I saw something weird today in the behaviour of the Bash Shell when globbing.

So I ran an ls command with the following Glob:

ls GM12878_Hs_InSitu_MboI_r[E1,E2,F,G1,G2,H]* | grep ":"

the result was as expected

GM12878_Hs_InSitu_MboI_rE1_TagDirectory:
GM12878_Hs_InSitu_MboI_rE2_TagDirectory:
GM12878_Hs_InSitu_MboI_rF_TagDirectory:
GM12878_Hs_InSitu_MboI_rG1_TagDirectory:
GM12878_Hs_InSitu_MboI_rG2_TagDirectory:
GM12878_Hs_InSitu_MboI_rH_TagDirectory:

however when I change the same regex by introducing an underscore to this

ls GM12878_Hs_InSitu_MboI_r[E1,E2,F,G1,G2,H]_* | grep ":"
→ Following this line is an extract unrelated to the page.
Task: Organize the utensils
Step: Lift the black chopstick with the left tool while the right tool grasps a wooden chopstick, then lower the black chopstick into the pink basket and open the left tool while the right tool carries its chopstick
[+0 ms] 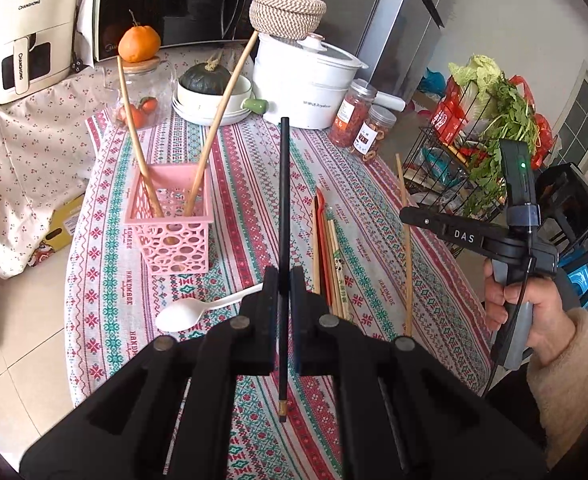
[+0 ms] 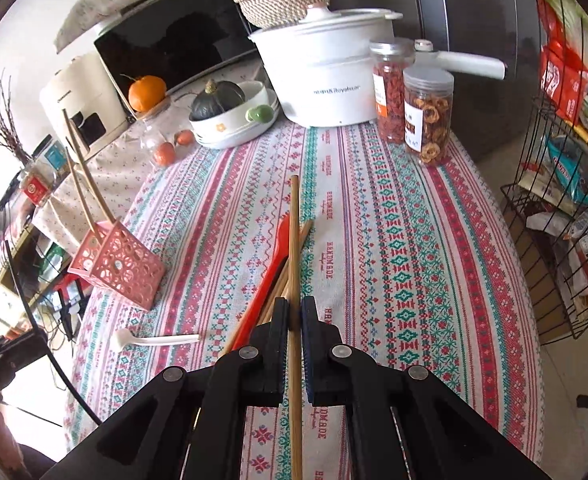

my expected result is the complete set as shown above, however what I get is a subset:

GM12878_Hs_InSitu_MboI_rF_TagDirectory:
GM12878_Hs_InSitu_MboI_rH_TagDirectory:

Can someone explain what's wrong in my logic when I introduce an underscore sign before the asterisk?

I am using Bash.


Solution

  • You misunderstand what your glob is doing.

    You were expecting this:

    GM12878_Hs_InSitu_MboI_r[E1,E2,F,G1,G2,H]*
    

    to be a glob of files that have any of those comma-separated segments but that's not what [] globbing does. [] globbing is a character class expansion.

    Compare:

    $ echo GM12878_Hs_InSitu_MboI_r[E1,E2,F,G1,G2,H]
    GM12878_Hs_InSitu_MboI_r[E1,E2,F,G1,G2,H]
    

    to what you were trying to get (which is brace {} expansion):

    $ echo GM12878_Hs_InSitu_MboI_r{E1,E2,F,G1,G2,H}
    GM12878_Hs_InSitu_MboI_rE1 GM12878_Hs_InSitu_MboI_rE2 GM12878_Hs_InSitu_MboI_rF GM12878_Hs_InSitu_MboI_rG1 GM12878_Hs_InSitu_MboI_rG2 GM12878_Hs_InSitu_MboI_rH
    

    You wanted that latter expansion.

    Your expansion uses a character class which matches the character E-H, 1-2, and ,; it's identical to:

    GM12878_Hs_InSitu_MboI_r[EFGH12,]_*
    

    which, as I expect you can now see, isn't going to match any two character entries (where the underscore-less version will).